Trump is due to meet Xi in May during his first China visit in eight years amid ongoing U.S.-China trade confrontation driven by sweeping tariffs and export controls. The timeline cites a 10% punitive tariff, reciprocal measures that at times exceeded 100%, a 90-day tariff truce, expanded rare-earth export curbs and U.S. licences permitting Nvidia to export advanced AI chips to China — developments that raise downside risk to trade-exposed sectors and technology supply chains.

Analysis

The evolving tit-for-tat trade posture is creating concentrated optionality: firms that export advanced semiconductors into restricted jurisdictions (high-margin, low-volume) see binary upside if export channels remain open and binary downside if curbs widen.
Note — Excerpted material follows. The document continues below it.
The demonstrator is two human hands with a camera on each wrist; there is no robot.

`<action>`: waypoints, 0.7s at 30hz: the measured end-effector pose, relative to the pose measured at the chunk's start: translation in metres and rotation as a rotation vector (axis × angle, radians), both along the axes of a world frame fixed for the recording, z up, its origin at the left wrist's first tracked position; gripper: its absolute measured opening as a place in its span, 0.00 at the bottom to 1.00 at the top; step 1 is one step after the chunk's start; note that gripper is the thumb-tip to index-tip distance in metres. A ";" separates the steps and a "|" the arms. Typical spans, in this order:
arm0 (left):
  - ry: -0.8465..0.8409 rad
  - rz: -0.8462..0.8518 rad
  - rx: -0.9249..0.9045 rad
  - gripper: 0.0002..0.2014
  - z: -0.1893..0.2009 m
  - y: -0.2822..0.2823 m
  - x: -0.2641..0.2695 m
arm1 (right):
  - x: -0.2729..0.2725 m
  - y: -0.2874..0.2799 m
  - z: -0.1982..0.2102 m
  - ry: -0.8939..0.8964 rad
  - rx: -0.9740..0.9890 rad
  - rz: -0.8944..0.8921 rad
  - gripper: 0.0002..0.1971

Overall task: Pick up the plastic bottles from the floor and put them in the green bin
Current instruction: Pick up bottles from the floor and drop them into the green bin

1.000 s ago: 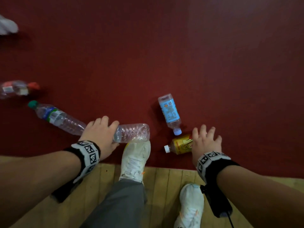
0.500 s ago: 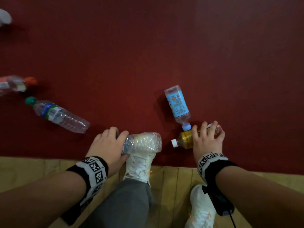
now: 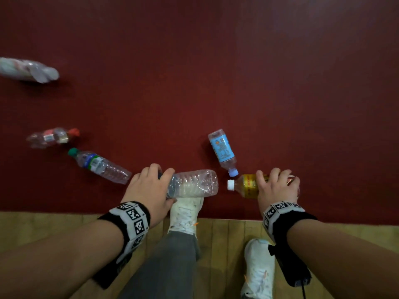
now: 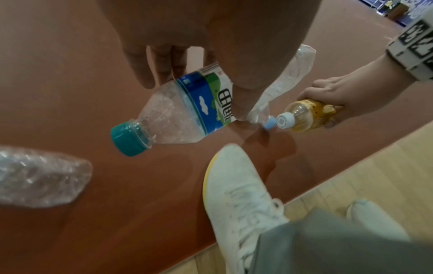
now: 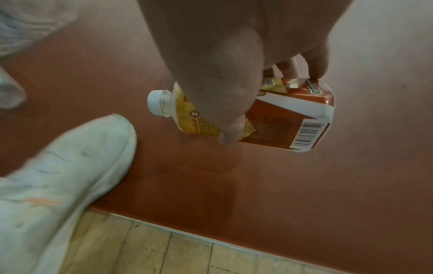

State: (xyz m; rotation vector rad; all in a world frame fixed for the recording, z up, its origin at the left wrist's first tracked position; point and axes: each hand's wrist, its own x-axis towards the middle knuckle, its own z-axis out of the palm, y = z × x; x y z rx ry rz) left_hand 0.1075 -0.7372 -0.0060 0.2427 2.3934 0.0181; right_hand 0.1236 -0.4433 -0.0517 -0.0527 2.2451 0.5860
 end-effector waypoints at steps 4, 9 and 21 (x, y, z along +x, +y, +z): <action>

That makes NVDA the poster-child for asymmetric outcomes — continued market access to big compute buyers in Asia supports multiples; any incremental export squeeze would re-rate forward growth expectations sharply and push implied volatility materially higher within weeks. Second-order supply-chain effects are underappreciated and persistent: manufacturers are already adding buffer inventory and re-routing sourcing to Southeast Asia and Latin America, which increases working capital needs and capex for localized tooling. For components with few non-Chinese sources (rare-earth magnets, specialty chemicals, some substrates), a 20–40% price shock is realistic over 3–12 months, pressuring OEM margins and accelerating domestic mining/processing investment outside China. Key catalysts and time horizons are clear: near-term (days–weeks) market moves will be driven by headlines (new control lists, license approvals/denials, shipping incidents), while structural winners/losers crystalize over 6–24 months as supply chains reconfigure and alternative suppliers scale. The most likely reversal is a negotiated truce or targeted licensing framework that restores predictable flows; absent that, expect persistent dispersion of returns across semiconductors, materials, and logistics with elevated regime risk priced into options markets.